As you read this, I expect you are already aware of the threat that life on earth faces. We are in the midst of the sixth great mass extinction. We are responsible for the loss of 60 per cent of animal populations since 1970 because of the way we live our lives. And we are in the process of taking away our own children’s futures, and possibly even our own.
If we were to compare animal populations to human populations, then Europe, North America, South America, Oceania, Africa and China would be emptied of people since 1970. We are currently in the process of melting Greenland, and we are going to force 200 million people – that’s one in every 45 people – to migrate by 2050 due to the effects of climate change. We have ways of fixing this, but instead we allow the Amazon, supplier of 20 per cent of the world’s oxygen, to burn. Despite all of this, we go about our lives with disturbing complacency in the face of imminent ecological disasters.
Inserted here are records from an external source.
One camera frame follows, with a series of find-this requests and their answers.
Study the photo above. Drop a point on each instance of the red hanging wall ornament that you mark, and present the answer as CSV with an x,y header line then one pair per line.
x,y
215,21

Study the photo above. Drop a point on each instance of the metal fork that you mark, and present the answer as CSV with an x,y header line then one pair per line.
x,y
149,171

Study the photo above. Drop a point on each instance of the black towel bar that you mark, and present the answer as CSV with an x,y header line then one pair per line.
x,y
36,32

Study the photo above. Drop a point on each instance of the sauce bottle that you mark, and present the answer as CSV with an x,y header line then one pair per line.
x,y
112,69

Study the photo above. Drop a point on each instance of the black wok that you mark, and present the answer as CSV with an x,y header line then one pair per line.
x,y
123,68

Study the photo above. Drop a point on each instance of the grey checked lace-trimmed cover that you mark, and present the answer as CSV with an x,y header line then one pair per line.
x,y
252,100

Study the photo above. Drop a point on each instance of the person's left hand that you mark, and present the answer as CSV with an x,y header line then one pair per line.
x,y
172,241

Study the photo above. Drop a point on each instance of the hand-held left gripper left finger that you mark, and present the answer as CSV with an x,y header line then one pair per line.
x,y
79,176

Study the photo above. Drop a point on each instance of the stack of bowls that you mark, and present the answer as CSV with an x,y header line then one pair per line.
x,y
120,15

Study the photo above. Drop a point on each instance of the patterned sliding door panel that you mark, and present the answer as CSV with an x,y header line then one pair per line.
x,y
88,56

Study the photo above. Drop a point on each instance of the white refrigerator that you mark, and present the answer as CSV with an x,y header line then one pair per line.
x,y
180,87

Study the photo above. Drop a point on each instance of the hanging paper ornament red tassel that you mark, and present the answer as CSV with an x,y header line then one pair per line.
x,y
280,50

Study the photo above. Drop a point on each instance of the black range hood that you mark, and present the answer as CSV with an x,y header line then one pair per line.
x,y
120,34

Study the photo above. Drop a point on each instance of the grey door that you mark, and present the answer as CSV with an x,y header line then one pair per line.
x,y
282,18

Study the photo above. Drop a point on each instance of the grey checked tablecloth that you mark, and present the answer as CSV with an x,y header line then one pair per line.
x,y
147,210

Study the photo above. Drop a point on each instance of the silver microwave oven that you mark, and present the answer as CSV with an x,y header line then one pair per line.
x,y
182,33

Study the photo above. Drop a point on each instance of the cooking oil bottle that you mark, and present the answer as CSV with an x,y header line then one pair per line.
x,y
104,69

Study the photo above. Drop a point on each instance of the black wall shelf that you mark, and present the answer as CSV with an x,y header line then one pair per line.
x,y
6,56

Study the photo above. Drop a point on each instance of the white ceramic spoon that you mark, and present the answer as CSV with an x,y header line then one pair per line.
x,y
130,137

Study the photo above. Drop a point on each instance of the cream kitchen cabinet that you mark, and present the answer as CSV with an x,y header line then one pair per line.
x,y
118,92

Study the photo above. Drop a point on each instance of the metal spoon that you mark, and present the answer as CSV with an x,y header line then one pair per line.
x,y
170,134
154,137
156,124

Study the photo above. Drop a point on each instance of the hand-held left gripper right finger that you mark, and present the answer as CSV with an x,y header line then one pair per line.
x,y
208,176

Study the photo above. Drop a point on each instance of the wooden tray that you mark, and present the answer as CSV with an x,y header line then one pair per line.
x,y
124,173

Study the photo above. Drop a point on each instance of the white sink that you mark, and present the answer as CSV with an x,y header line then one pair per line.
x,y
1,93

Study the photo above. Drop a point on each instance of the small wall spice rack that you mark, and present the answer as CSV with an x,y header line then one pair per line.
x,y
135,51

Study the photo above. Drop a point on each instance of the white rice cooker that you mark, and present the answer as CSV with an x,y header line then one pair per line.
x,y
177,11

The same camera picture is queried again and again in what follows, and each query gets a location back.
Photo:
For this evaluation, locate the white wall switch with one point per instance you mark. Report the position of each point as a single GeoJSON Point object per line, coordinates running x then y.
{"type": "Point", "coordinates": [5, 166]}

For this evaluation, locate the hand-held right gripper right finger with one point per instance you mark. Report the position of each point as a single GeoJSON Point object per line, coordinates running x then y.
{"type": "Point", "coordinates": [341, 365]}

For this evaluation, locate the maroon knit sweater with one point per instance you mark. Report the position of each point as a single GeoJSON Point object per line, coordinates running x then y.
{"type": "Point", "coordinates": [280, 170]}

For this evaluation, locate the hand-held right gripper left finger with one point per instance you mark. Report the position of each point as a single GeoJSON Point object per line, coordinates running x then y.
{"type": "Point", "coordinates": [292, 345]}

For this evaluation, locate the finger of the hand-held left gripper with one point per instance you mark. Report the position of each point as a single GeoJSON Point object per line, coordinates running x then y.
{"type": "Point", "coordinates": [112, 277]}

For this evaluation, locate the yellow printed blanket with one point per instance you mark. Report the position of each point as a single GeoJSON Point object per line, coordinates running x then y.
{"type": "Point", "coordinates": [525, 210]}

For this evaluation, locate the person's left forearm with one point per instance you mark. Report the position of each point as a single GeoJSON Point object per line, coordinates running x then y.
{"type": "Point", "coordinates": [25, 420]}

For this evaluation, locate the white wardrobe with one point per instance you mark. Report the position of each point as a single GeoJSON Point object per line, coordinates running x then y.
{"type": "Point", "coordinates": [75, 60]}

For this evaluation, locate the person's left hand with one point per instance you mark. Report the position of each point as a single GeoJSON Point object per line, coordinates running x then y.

But these crises have been caused by choices that we have made and continue to make. How, we may ask, does our way of life, which we consider not to be too damaging, have such disastrous consequences? It’s quite simple really: it’s the way we choose to vote. It’s the choice we make not to be in a state of uproar when the government doesn’t act on climate breakdown. It’s the choice we make not to become incensed with rage and disgust when the government blocks People Before Profit’s Climate Emergency Bill, Sinn Féin’s Microgeneration Bill, and the Green Party’s Waste Reduction Bill. We have to reverse these choices. We need absolutely everyone to get involved in this battle.
Just last December, Ireland was ranked worst in the EU on climate action for the second year in a row
A common argument is made that Ireland is too small to make a difference. This is total nonsense. Just last December, Ireland was ranked worst in the EU on climate action for the second year in a row. Ireland also has the third-highest level of emissions per capita in the EU. As a nation we are destroying the climate and displacing people across the world whose emissions make up about one tenth of ours.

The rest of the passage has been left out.